In this instant his quick eye caught sight of something that was moving. A prospector with a brace of burros—common sight indeed it was to Adam, though not for the last few years.
The man was coming from the south, but outside of the main trail, for which, no doubt, he was heading. Adam decided to wait and exchange greetings with him. After watching awhile Adam was constrained to mutter, “Well, if that fellow isn’t a great walker, my eyes are failing!” That interested him all the more. He watched burros and driver grow larger and clearer. Then they disappeared behind a long, low swell of sand fringed by sage and dotted by mesquite. They would reappear presently, coming out behind the ridge at a point near Adam.

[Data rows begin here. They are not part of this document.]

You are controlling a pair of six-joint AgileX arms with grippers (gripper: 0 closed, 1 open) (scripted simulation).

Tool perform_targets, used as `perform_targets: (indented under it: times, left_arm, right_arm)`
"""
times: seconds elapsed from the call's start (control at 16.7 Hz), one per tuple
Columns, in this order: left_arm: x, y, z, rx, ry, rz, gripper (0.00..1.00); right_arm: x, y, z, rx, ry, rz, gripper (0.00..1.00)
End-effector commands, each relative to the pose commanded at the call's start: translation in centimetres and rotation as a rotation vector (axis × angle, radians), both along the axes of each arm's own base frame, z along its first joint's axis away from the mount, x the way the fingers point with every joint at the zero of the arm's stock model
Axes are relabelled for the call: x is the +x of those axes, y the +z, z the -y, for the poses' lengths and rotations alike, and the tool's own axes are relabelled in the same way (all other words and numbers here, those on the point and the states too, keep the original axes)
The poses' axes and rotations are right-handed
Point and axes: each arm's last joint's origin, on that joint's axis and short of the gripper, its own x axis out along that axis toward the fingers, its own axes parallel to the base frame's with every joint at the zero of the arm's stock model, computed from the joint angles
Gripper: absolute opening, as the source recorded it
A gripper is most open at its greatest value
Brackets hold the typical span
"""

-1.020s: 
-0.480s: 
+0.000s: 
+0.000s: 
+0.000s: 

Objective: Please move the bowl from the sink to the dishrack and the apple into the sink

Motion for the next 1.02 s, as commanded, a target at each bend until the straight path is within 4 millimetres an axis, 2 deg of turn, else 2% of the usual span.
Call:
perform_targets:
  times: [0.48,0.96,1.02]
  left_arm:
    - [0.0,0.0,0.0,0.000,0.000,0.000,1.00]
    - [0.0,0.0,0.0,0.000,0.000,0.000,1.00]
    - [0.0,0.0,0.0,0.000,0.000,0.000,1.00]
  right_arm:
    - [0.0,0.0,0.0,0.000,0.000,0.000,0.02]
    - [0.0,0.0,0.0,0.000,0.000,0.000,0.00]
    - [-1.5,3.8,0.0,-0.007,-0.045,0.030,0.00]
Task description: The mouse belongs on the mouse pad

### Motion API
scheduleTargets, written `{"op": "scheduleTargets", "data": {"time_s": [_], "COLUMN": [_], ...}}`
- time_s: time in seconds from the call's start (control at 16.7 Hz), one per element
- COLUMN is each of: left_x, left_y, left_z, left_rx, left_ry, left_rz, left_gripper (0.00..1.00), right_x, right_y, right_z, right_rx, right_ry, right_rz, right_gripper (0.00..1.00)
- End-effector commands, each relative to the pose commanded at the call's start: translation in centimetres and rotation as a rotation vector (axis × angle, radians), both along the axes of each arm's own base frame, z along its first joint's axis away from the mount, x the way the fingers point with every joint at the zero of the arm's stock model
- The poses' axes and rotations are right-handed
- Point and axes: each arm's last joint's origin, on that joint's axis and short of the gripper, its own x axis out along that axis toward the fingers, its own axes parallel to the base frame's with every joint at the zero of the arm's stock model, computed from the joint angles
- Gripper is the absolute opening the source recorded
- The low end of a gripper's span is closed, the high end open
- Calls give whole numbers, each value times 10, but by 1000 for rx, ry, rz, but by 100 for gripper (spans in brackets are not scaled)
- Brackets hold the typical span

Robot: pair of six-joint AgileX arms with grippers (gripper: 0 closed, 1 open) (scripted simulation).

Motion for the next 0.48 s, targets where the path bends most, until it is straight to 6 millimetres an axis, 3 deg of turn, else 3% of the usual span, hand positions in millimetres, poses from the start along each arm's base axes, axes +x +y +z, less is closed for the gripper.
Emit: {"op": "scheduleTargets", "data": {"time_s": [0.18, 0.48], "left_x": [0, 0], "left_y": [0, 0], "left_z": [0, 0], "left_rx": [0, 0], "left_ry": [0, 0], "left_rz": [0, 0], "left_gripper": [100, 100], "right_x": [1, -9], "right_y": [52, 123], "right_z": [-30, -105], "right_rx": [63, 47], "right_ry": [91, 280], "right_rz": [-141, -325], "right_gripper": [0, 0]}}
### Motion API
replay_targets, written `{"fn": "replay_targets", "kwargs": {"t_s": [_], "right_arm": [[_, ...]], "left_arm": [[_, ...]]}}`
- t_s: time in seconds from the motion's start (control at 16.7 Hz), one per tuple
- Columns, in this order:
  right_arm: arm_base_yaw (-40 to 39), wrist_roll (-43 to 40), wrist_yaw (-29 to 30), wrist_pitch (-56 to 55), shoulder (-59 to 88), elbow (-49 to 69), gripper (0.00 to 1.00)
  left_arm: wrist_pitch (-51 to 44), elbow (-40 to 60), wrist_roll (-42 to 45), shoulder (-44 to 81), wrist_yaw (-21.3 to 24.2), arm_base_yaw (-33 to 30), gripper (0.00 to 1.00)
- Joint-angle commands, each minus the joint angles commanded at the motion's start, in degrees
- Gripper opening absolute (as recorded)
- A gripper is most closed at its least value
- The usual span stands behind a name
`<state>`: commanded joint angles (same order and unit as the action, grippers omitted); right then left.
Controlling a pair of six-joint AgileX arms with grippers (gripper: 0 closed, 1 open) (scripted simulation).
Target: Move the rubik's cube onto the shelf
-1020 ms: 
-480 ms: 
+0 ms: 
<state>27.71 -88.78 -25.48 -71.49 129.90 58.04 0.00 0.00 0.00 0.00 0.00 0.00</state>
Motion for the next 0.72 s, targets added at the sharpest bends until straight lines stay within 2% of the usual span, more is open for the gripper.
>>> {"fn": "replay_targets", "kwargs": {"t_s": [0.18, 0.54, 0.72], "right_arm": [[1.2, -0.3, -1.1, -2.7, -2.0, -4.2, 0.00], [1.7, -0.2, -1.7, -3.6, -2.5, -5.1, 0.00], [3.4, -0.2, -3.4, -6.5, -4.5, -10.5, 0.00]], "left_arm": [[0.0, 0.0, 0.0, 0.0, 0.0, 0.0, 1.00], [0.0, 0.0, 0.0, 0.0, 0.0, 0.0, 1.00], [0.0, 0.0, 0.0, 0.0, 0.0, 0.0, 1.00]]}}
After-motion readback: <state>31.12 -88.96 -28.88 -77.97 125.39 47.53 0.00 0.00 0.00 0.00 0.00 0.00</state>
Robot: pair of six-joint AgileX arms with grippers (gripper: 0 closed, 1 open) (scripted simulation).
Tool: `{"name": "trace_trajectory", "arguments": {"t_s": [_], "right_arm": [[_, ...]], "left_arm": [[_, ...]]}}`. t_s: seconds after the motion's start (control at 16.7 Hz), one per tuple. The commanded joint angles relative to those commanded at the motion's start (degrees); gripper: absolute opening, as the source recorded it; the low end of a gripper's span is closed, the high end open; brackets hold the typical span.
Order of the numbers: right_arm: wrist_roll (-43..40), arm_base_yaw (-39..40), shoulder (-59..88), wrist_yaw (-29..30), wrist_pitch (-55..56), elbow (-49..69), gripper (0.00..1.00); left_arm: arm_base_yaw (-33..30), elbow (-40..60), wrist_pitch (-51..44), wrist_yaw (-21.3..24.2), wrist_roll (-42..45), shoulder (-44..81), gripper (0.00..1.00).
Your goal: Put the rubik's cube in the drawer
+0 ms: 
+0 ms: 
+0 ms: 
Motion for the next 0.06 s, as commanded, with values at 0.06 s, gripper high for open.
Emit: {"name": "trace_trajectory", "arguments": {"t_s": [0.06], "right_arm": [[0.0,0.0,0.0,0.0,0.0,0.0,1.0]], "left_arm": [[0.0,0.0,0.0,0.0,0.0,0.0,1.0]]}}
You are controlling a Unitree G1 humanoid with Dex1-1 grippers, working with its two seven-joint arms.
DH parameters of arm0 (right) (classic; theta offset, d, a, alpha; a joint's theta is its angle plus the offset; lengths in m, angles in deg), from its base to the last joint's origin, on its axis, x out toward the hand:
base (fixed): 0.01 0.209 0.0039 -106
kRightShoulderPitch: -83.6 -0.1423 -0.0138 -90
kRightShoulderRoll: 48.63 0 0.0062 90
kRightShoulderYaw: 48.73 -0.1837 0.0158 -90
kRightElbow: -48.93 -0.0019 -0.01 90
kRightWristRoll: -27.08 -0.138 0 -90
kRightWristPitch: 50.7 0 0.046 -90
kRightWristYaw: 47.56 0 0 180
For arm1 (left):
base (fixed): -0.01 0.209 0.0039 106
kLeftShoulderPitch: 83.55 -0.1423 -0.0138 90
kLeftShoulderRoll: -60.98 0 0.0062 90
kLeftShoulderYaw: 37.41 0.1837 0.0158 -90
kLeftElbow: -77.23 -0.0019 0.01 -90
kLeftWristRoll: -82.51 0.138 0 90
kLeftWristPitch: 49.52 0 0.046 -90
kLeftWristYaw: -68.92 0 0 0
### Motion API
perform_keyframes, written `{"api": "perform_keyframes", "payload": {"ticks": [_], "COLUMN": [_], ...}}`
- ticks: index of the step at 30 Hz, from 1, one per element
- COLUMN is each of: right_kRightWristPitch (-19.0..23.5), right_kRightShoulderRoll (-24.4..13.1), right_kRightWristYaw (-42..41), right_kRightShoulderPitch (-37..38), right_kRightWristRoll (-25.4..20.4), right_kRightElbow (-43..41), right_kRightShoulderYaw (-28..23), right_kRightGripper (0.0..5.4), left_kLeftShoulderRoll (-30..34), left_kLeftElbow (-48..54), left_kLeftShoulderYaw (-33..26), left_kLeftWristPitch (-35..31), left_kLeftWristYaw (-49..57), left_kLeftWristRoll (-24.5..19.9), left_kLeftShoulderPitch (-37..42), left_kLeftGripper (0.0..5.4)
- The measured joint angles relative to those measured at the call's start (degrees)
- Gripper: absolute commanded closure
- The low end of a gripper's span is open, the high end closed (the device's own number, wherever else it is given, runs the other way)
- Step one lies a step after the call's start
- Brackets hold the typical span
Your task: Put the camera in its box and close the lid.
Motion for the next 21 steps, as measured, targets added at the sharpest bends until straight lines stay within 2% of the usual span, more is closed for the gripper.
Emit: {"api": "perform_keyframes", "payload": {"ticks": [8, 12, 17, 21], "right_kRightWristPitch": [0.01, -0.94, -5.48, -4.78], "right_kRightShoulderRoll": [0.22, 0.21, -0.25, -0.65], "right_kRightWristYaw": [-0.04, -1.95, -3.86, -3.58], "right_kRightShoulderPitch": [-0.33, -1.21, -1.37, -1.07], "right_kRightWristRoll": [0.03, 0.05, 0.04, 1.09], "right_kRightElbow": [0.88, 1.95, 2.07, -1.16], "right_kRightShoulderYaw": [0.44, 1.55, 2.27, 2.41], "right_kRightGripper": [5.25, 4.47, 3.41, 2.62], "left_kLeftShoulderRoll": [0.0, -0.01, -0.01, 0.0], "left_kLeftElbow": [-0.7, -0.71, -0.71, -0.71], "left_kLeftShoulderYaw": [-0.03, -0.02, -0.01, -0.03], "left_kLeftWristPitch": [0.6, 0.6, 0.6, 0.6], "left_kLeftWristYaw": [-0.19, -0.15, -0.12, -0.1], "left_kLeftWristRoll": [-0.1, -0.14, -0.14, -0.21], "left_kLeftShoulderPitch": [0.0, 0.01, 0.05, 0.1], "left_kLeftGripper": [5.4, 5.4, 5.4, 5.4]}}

Some minutes later he saw that the burros and driver had not only cleared the end of the ridge, but were now within a hundred yards of where he sat. The burros were trotting, with packs bobbing up and down. Only the old slouch hat of the prospector showed above the packs. Manifestly he was a short man.
“Say, but he’s a walker!” ejaculated Adam.
Suddenly sight of that old slouch hat gave Adam a thrill. Then the man’s shoulders appeared. How enormously broad! Then, as the burros veered to one side, the driver’s whole stature was disclosed. What a stride he had, for a man so short! Almost he seemed as wide as he was long. His gait was rolling, ponderous. He wore old, gray, patched clothes that Adam wildly imagined he had seen somewhere.
Suddenly he yelled at the burros: “Hehaw! Gedap!”
That deep voice, those words, brought Adam leaping to his feet, transfixed and thrilling. Had he lost his mind? What trick of desert mirage or illusion! No—the burros were real—they kicked up the dust—rattled the pebbles in the sage; no—the man was real, however he seemed a ghost of Adam’s past.